Well, I definately agree with the "track it right from the beginning" school of thought, but...
I think our job as recording and mixing engineers (and frequently the talent, as well, in the home studio) is to learn to recognize the trade off point.
At what point is your quality of performance maxed out and at what point is your ability to capture it exhuasted?
I've spent
hours and
days trying to "track it right" by attempting to perform a part better than I could or capture the part better than my skill or equiptment was capable of doing.
I've spent just as much. and probably more, time trying to make a track sound better with plugs, eq, and mixing tricks when it just wasn't possible.
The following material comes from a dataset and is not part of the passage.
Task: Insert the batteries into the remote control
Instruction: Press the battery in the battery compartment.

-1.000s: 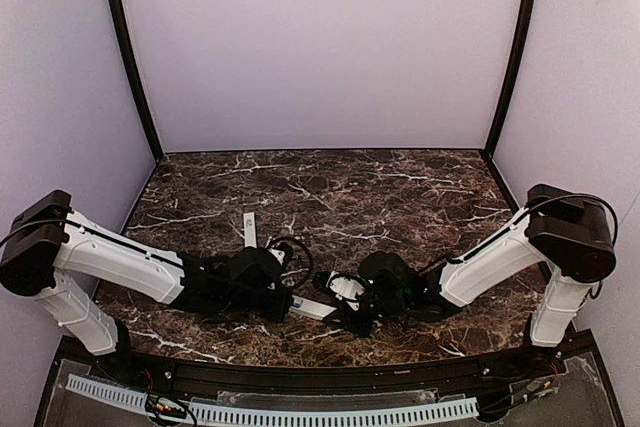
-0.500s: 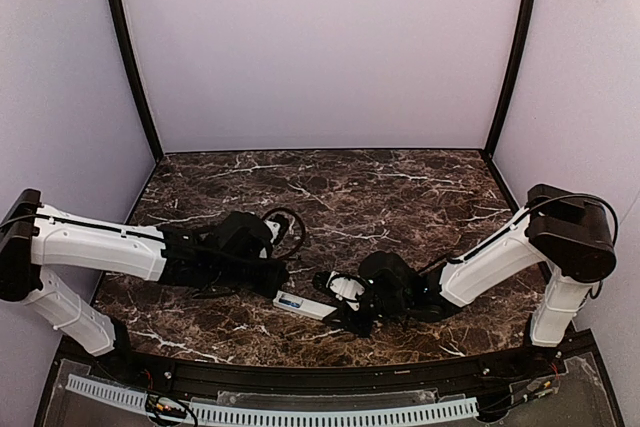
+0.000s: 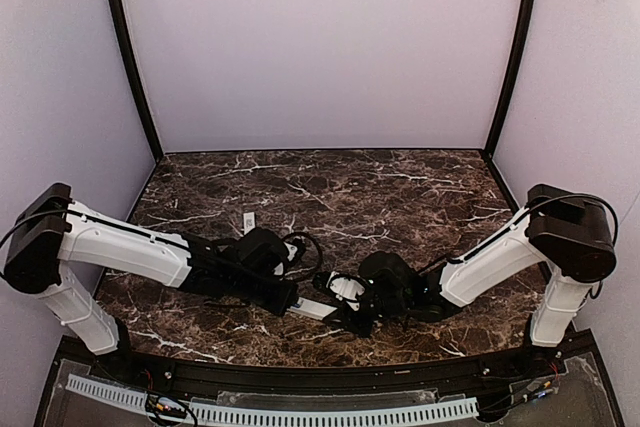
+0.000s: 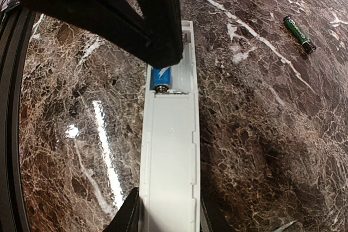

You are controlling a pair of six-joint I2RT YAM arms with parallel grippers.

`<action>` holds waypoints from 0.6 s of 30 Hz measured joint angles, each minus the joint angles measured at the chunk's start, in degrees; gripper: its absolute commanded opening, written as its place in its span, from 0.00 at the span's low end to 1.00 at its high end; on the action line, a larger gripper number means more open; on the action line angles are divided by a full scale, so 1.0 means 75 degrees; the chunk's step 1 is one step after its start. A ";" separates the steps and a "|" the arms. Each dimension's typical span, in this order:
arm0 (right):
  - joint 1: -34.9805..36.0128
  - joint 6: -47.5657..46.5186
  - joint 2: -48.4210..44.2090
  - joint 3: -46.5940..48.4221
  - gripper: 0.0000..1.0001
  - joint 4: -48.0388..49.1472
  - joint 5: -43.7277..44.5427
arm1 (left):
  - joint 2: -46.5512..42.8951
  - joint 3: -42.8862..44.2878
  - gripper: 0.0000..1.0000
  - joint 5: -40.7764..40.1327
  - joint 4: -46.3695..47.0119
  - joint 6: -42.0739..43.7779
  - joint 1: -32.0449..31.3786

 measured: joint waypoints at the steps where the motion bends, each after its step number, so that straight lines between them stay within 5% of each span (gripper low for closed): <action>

In both cases I learned a TON about my skills and my equipment, but it took a lot of time. When I get serious about a project, or I'm doing work for someone else, I stay well away from the bleeding edge of my skills and equiptment and try to compromise between "tracking it right" to the best of my ability and leaving some things to the mix.
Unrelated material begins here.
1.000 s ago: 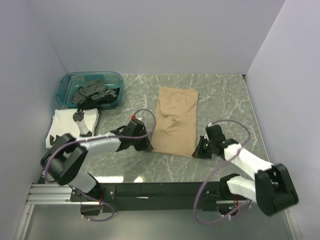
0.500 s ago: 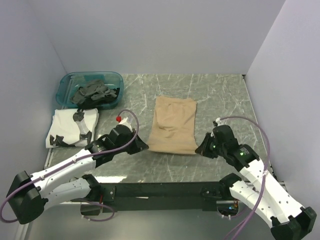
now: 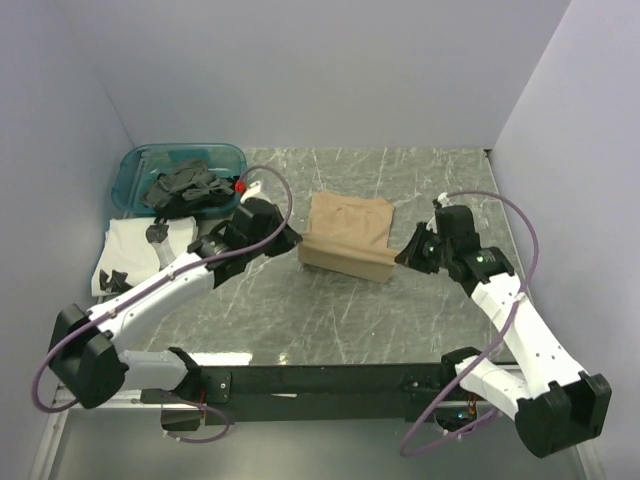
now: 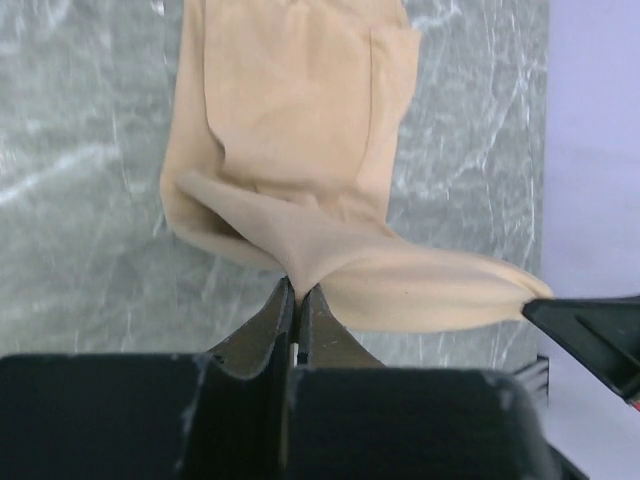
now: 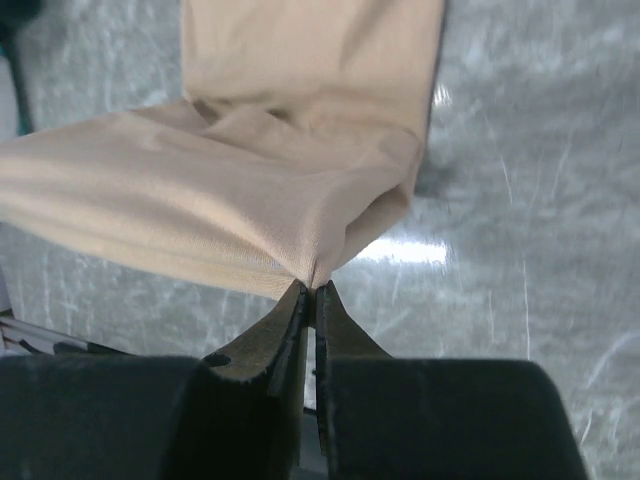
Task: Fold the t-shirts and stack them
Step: Fold the tshirt
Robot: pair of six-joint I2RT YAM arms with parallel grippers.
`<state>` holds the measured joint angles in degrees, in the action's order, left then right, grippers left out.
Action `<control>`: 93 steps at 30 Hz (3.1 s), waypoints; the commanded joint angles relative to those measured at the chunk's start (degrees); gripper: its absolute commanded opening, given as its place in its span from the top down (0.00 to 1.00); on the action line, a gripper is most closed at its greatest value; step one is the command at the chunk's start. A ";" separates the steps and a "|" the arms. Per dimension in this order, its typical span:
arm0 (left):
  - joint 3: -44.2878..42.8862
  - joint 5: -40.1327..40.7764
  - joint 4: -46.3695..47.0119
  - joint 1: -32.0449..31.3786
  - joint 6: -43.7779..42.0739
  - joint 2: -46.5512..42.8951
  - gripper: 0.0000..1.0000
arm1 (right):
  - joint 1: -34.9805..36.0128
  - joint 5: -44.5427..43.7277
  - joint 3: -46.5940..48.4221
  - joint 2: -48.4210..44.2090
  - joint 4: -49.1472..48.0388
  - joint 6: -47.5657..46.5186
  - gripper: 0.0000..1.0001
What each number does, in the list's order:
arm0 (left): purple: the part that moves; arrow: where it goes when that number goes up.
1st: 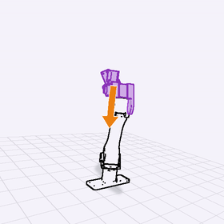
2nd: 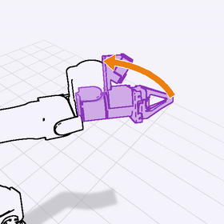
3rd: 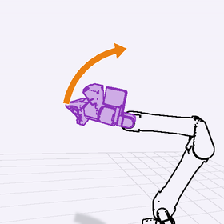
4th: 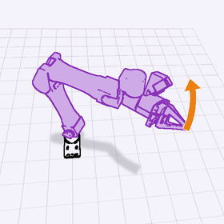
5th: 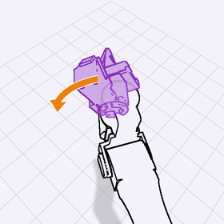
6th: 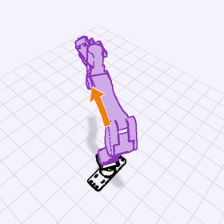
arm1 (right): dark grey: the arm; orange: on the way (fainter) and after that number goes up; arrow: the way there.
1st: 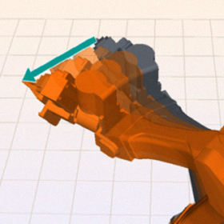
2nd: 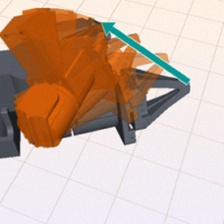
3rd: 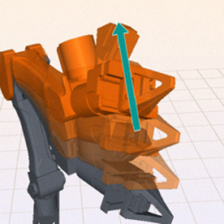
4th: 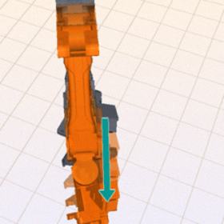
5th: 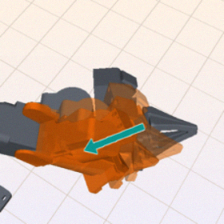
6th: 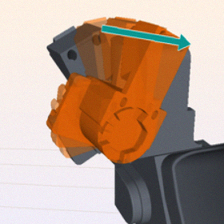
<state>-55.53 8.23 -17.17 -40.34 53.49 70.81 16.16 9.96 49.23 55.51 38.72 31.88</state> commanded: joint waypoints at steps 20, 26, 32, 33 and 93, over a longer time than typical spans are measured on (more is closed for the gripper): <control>-31.65 -9.19 1.08 12.03 -11.66 31.22 0.99 | -12.56 9.11 17.56 24.64 -10.24 -5.07 1.00; -35.61 -11.30 1.52 14.14 -12.27 36.68 0.99 | -13.00 11.93 21.95 33.86 -12.44 -4.55 1.00; -40.27 -16.92 2.05 16.43 -12.28 43.18 0.99 | -14.32 13.51 26.61 41.34 -13.76 -3.93 1.00; -40.53 -17.37 2.49 16.60 -12.36 43.71 0.99 | -14.58 13.51 27.31 42.39 -13.76 -3.93 1.00; -41.16 -8.49 -5.77 8.61 -18.17 58.74 0.33 | -15.90 1.37 0.16 3.21 -21.14 -7.62 0.00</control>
<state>-98.24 -1.48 -19.22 -30.55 35.70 128.22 0.60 9.52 50.11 60.86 21.78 25.69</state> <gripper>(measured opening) 0.730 0.996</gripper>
The more I work with this stuff, the better I get at knowing where the trade of is and where to concentrate mt efforts. It really pays off when dealing with people who can't play their instruments or are unfamiliar with the recording process- you HAVE to know how to compensate for them with BOTH tracking and mixing techniques.
For me its a matter of making the best of what you have- skills and equipment. That's what makes this such a fun challenge, right?